Is it normal to not be able to speak and feel tired after vomiting?
I have been tired today and was abit dizzy earlier then vomited. I sufferer epilepsy but didn't have headache after so I don't think it was a seizure.
- Anonymous1 month agoFavorite Answer
If you couldn't speak, but you didn't lose your consciousness, you most likely had focal seizure or absence seizure (=petit mal seizure). These are the mild forms of epilepsy. You may also have numbness / stiffening in your mouth at the same time. These mild seizures don't necesarrily go with a headache. If you take antiepileptic drugs (and you should), it is possible that they can prevent the most dangerous major seizures, but smaller ones - without fainting - may occur, with or without tiredness, panic attacks or visual aura (scintillating scotoma) etc. These are possible (less dangerous) remainders of major epilepsy while or after taking antiepileptic drugs.
Epilepsy can cause vomiting too, but it is very rare. So if sometimes you can't speak for 1-2 minutes, it can be your epilepsy, but if vomiting also comes back regularly, it most likely has got a different, independent cause which should be examined. I'd advice you to make a magnetic resonance imaging (MRI) of your brain which can be made in almost all hospitals, and let's hope it will rule out the possibility of stroke or brain cancer.
I hope this helps.
- 1 month ago
Vomiting is common.
Eating too much food or drinking too much alcohol can make a person throw up.
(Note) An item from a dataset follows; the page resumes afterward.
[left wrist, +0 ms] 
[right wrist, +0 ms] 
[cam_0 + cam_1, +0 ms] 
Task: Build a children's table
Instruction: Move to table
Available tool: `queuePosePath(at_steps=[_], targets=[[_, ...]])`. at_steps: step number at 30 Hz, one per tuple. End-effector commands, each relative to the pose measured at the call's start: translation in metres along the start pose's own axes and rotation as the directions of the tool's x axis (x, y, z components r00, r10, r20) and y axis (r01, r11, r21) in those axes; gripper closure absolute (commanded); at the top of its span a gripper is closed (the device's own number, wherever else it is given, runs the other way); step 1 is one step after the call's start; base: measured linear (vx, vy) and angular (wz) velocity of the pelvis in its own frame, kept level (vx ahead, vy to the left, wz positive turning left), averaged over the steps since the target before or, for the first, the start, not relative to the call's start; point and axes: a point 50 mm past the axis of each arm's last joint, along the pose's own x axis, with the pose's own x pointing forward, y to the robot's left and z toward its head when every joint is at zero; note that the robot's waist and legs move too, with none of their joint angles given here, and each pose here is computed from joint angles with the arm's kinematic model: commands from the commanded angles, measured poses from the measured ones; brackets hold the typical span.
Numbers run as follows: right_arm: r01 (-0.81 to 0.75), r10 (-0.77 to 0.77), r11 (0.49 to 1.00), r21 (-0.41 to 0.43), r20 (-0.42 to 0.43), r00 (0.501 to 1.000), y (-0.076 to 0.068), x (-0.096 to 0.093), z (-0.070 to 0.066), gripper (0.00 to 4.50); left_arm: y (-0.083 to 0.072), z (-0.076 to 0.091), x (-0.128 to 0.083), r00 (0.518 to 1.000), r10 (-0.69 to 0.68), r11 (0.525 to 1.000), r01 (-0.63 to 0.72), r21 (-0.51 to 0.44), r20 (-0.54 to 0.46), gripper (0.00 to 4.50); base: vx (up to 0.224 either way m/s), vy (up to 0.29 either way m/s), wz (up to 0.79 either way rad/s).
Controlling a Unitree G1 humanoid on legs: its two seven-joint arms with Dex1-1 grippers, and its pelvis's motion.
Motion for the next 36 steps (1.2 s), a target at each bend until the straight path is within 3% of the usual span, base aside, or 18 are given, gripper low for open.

This generally isn’t a cause for concern. Vomiting itself is not a condition.
It’s a symptom of other conditions. Some of these conditions include:
infections (associated with bacterial and viral illnesses)
pregnancy-related morning sickness
Frequent vomiting not related to any of these causes may be a symptom of cyclic vomiting syndrome.
This condition is characterized by vomiting for up to 10 days. It is usually coupled with nausea and extreme lack of energy.
It mainly occurs during childhood.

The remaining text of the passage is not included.